Wallace
Wallace

Reputation: 651

Why This Code Gives Segmentation Fault

Below code snippet is run on linux, and it reports Segmentation Fault (Core Dump). I found error happens when the destructor is called, but can't figure out why. Can anybody help explain this?

    class TStringPair{
    public:
        TStringPair(){
            memset(this, 0, sizeof(TStringPair));
        }


        string a;
        string b;
    };

    int main (int argc, char* argv[])
    {
        TStringPair test;
        return 0;
    }

Upvotes: 2

Views: 141

Answers (2)

Jeremy Friesner
Jeremy Friesner

Reputation: 73091

Just before the body of your TStringPair constructor runs, the std::string class's default constructor gets called (automatically) for each of your two string member-objects.

The std::string default constructor sets the contents of those two objects to their correct state. What is that correct state? We don't know (not without looking through the STL source code, anyway), but that's okay, because we don't have to know -- we can rely on the std::string class implementers to do the right thing.

However, after those constructors run, your memset goes through and overwrites (whatever info they wrote) with zero-bytes... now those string objects are in a corrupted state, so it's no surprise that you get a crash when their destructor runs and encounters that corruption.

Upvotes: 2

Qaz
Qaz

Reputation: 61920

That memset ruins your class quite literally. The memory of a std::string (as well as many other C++ classes) should not be filled with zeros, but you fill both.

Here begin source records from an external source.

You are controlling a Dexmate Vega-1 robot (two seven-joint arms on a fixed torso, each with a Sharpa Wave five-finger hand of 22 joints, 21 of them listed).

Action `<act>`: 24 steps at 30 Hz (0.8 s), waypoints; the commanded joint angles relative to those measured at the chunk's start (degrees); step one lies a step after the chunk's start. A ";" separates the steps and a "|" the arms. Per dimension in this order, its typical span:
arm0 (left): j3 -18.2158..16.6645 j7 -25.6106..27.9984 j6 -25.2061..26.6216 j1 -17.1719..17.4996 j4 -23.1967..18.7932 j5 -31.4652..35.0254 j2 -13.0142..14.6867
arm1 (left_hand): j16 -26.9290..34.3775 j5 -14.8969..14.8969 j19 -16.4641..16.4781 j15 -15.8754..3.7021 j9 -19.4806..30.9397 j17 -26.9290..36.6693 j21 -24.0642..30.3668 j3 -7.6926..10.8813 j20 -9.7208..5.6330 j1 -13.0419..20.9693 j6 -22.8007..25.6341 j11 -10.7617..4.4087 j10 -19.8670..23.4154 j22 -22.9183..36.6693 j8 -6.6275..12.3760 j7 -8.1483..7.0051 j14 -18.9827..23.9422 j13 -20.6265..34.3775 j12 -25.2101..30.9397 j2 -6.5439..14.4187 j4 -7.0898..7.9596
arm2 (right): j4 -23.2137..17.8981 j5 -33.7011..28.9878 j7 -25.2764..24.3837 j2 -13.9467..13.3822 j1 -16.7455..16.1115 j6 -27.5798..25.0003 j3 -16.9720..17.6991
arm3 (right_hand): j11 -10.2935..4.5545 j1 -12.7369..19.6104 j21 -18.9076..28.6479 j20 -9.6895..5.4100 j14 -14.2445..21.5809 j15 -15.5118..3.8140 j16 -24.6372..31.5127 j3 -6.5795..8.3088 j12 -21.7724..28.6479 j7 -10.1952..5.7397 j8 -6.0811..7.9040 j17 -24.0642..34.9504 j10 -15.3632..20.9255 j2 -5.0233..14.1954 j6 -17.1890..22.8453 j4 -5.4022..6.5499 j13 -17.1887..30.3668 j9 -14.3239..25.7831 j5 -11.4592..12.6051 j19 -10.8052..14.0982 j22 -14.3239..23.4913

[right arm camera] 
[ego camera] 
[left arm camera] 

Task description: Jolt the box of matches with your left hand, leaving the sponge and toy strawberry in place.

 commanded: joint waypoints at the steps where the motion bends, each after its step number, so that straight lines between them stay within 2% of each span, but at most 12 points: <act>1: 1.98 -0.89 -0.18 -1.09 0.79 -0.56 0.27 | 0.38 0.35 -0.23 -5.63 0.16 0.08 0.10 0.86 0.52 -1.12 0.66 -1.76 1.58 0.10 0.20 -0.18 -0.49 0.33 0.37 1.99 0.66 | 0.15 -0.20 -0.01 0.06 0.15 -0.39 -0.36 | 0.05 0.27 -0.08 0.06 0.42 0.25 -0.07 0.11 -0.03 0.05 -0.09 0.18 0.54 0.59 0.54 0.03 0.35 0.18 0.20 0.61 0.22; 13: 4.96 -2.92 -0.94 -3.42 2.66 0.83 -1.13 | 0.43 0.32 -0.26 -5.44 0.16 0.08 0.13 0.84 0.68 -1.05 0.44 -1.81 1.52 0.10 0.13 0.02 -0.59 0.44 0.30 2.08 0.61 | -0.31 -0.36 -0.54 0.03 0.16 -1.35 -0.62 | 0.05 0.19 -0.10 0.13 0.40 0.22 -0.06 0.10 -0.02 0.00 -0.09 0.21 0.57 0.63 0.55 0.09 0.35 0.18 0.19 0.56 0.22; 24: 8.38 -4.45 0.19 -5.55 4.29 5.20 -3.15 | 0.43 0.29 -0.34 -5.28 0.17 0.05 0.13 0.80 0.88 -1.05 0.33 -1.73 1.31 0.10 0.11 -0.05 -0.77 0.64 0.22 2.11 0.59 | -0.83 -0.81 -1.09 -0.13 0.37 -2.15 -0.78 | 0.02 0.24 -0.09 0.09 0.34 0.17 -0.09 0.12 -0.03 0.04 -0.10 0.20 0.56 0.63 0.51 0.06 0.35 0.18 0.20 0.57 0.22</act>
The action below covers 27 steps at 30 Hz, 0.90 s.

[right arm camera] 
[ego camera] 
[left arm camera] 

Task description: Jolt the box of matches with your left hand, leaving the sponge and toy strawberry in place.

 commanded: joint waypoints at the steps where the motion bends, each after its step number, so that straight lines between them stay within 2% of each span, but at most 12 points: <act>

To illustrate why this is a bad idea, consider a std::string having a pointer to the actual characters. Oops, instead of pointing to a null string, it now points to 0. There are other reasons why zeroing out a non-C object is bad, but they aren't quite as relevant to this example.

I imagine removing the memset and putting nothing in its place would give the exact result you were going for.